We finally join to the aud.SystemPackageBatches table loaded in listing 4 to associate the task executions cycles to the appropriate packages and source systems.

WH Task Reports

The logic in Listing 5 has been joined to a time dimension table (commented out in the logic) to help generate various task execution cycle reports. Refer to part 2 for samples of such reports.

Conclusion

In this 3 part Series we've looked at how to setup as audit system to capture SSIS ETL execution cycles.

The examples and logic in these series shows that it is possible to setup ETL execution audit using SSIS logs no matter how complicated your ETL setup, even though some setup may require a few extra steps in addition to those outlined here. Note that the logic oulined in this document can be rewritten in many different ways. They are seperated into various step in this document to help clearly explain the various executions cycles and systems involved.

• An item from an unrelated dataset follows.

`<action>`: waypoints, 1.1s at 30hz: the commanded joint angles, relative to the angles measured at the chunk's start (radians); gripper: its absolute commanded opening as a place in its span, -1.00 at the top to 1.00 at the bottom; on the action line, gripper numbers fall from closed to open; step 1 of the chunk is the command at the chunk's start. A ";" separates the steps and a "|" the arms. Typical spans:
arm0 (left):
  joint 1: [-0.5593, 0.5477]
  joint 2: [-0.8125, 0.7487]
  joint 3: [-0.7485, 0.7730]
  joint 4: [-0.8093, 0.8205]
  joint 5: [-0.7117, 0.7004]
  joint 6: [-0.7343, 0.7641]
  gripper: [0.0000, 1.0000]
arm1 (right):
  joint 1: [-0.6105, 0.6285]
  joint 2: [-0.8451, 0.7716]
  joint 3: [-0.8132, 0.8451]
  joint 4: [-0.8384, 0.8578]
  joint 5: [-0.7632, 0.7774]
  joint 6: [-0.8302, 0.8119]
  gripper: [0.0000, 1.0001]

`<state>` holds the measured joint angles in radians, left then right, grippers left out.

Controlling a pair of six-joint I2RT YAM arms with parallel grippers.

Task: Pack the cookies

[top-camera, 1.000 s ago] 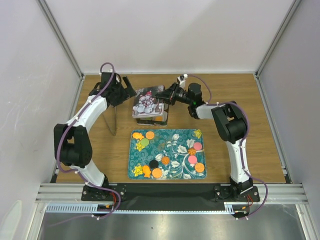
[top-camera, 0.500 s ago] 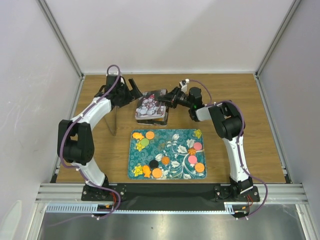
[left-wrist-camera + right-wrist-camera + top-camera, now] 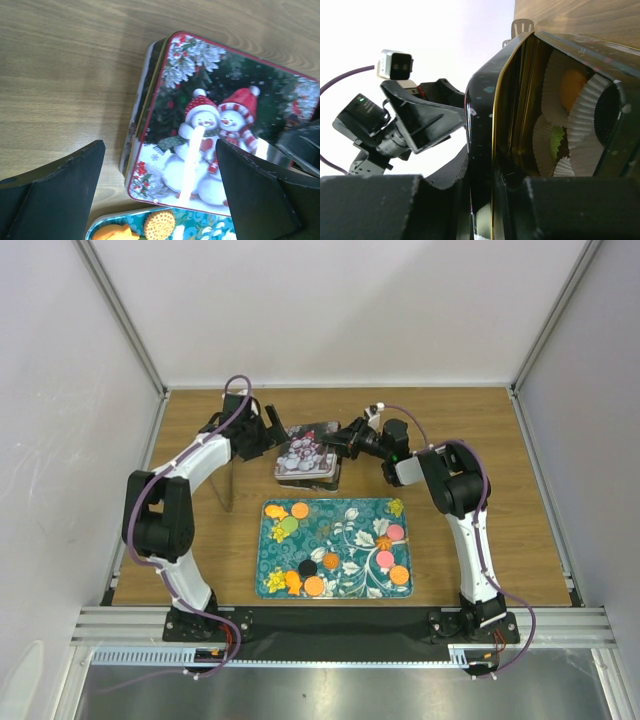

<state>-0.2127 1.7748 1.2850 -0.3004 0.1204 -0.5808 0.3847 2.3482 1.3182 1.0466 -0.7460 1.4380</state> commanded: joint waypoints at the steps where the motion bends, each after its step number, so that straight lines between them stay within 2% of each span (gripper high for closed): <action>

A good audit trail, like the type discussed in this series, enables you to do both selective and tagerted ETL performance analysis. Troubleshhooting all ETL performance issues may however require generation and capture of some other performance metrics in your audit system. Audit trails captured and stored through processes outlined in this series will help you identify the SSIS elements performing poorly. 

Depending on the nature or the size your ETL setup, such a comprehensive system might not be necessary. On the other hand, if your an architect or developer overseeing an SSIS ETL setup with numerious phases and packages loading data daily to streaming data in real-time, then this could be a solution to monitoring your ETL execution cycles and performance.